**The task**
Find the word "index" in the listing, and copy out each line where it turns up.

**Extracted material**

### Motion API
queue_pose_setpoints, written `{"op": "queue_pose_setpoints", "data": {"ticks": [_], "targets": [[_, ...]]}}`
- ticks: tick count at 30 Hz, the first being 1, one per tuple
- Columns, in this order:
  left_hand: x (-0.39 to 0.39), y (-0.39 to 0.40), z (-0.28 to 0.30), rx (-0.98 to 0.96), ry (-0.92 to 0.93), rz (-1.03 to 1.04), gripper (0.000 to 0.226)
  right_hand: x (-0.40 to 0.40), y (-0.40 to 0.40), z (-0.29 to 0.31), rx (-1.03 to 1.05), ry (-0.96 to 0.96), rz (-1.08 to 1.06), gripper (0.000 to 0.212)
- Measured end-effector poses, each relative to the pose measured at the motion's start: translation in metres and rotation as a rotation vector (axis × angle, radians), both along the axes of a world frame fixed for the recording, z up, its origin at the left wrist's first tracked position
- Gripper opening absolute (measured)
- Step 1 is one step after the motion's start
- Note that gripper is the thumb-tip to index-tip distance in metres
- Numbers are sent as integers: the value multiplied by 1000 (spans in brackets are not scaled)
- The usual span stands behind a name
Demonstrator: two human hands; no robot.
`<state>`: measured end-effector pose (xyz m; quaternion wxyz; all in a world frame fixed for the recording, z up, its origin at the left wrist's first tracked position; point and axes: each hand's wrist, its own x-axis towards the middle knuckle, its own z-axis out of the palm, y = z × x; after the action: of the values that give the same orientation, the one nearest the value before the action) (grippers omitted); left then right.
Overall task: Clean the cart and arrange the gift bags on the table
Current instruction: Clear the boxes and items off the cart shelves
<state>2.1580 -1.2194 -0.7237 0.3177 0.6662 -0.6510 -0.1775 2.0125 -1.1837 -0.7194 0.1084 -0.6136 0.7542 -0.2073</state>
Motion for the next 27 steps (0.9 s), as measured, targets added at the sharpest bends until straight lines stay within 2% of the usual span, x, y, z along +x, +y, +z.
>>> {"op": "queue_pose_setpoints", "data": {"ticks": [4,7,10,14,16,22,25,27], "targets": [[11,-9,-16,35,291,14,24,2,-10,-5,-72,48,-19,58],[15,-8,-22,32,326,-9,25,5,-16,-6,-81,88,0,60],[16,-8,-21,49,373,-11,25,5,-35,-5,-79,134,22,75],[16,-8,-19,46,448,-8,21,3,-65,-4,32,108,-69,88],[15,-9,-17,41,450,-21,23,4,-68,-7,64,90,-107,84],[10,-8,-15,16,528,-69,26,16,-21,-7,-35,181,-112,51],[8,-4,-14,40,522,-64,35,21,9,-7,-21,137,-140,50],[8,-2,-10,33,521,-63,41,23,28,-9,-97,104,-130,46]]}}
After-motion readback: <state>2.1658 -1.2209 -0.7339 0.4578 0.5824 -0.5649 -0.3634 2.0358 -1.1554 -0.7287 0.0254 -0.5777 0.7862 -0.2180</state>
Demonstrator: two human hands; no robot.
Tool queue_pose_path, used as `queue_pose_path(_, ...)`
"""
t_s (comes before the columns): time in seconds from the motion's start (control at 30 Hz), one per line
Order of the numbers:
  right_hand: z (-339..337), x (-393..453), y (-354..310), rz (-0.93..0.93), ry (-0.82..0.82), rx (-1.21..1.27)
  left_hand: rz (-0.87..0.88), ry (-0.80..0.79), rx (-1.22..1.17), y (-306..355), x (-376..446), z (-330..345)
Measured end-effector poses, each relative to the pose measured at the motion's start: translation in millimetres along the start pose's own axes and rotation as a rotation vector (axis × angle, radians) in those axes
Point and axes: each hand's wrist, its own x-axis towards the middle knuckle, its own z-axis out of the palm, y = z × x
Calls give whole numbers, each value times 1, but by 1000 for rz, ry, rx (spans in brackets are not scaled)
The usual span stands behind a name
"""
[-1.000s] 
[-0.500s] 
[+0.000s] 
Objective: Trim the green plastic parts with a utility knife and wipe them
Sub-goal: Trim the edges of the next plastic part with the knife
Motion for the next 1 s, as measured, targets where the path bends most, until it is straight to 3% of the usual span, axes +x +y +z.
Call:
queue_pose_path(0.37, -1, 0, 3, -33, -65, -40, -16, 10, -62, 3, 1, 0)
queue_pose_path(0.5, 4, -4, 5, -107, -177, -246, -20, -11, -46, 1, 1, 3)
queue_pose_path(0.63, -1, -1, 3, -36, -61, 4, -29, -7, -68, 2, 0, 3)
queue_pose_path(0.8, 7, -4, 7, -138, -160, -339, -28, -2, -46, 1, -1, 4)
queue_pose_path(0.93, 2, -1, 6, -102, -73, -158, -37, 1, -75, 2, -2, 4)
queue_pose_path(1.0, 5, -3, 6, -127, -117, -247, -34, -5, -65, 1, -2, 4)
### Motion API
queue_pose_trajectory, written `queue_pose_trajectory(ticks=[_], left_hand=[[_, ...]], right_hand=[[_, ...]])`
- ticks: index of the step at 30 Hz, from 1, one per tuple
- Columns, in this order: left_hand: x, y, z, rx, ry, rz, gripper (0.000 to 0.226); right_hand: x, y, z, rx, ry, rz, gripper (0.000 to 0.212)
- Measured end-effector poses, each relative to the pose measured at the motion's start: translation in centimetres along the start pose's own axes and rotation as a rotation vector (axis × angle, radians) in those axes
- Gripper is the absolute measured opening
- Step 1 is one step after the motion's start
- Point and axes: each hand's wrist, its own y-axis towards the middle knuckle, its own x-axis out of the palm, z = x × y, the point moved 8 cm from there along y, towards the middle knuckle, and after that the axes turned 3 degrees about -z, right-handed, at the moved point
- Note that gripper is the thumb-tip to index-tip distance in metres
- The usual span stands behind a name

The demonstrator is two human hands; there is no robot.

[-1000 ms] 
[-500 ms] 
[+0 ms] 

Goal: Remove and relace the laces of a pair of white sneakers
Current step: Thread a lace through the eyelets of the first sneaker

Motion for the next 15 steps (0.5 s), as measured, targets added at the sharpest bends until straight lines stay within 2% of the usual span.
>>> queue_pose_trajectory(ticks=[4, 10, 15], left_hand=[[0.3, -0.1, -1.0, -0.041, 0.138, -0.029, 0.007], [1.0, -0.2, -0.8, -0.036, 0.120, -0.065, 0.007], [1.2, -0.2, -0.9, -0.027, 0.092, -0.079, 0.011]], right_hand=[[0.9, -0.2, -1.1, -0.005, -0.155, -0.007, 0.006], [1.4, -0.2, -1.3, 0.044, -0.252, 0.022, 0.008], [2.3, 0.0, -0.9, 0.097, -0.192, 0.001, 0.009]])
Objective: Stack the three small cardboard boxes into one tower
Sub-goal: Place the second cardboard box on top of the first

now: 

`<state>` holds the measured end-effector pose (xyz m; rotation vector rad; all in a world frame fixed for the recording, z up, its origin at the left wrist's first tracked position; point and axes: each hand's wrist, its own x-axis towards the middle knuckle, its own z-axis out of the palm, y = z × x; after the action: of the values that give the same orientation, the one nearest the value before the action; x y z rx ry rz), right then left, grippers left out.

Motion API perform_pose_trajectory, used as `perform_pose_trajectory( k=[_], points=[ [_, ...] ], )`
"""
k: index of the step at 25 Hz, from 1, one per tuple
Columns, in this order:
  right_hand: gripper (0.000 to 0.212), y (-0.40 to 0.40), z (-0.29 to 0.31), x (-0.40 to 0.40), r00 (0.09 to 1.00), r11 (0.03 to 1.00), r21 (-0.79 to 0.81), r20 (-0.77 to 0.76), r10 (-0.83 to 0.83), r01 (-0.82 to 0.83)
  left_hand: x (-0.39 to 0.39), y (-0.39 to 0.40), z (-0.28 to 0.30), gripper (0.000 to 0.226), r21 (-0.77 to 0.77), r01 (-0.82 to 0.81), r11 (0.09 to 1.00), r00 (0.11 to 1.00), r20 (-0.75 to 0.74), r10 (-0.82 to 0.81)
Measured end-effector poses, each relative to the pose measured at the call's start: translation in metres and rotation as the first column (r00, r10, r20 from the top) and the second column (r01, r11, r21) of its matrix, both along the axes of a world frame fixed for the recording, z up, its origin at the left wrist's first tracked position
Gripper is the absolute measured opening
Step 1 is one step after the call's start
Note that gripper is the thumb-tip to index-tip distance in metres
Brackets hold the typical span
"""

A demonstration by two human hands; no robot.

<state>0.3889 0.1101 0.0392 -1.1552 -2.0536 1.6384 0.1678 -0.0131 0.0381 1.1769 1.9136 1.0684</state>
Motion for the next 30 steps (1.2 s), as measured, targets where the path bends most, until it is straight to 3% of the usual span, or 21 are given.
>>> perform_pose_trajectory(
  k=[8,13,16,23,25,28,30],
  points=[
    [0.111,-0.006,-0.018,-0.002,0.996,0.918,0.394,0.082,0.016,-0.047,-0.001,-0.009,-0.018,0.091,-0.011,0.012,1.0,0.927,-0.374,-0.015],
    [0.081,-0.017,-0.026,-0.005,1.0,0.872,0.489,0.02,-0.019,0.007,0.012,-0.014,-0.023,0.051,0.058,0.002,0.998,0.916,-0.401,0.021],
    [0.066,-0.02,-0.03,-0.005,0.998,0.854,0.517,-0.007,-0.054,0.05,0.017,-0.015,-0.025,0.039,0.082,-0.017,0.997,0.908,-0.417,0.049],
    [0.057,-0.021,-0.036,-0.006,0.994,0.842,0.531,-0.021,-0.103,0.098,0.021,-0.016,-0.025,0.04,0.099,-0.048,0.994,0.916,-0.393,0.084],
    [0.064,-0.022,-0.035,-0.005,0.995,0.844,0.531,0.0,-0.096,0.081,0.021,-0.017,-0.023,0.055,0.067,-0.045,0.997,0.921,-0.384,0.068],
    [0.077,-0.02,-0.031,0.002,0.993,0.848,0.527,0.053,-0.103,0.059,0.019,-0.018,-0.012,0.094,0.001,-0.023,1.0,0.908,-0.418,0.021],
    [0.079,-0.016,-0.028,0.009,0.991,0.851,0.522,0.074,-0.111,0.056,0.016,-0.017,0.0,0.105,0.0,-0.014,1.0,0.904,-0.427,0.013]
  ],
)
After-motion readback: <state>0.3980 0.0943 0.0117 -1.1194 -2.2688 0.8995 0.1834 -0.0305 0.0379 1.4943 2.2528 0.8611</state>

**Solution below**
- Note that gripper is the thumb-tip to index-tip distance in metres
- ticks: index of the step at 30 Hz, from 1, one per tuple
- Note that gripper is the thumb-tip to index-tip distance in metres
k: index of the step at 25 Hz, from 1, one per tuple
Note that gripper is the thumb-tip to index-tip distance in metres

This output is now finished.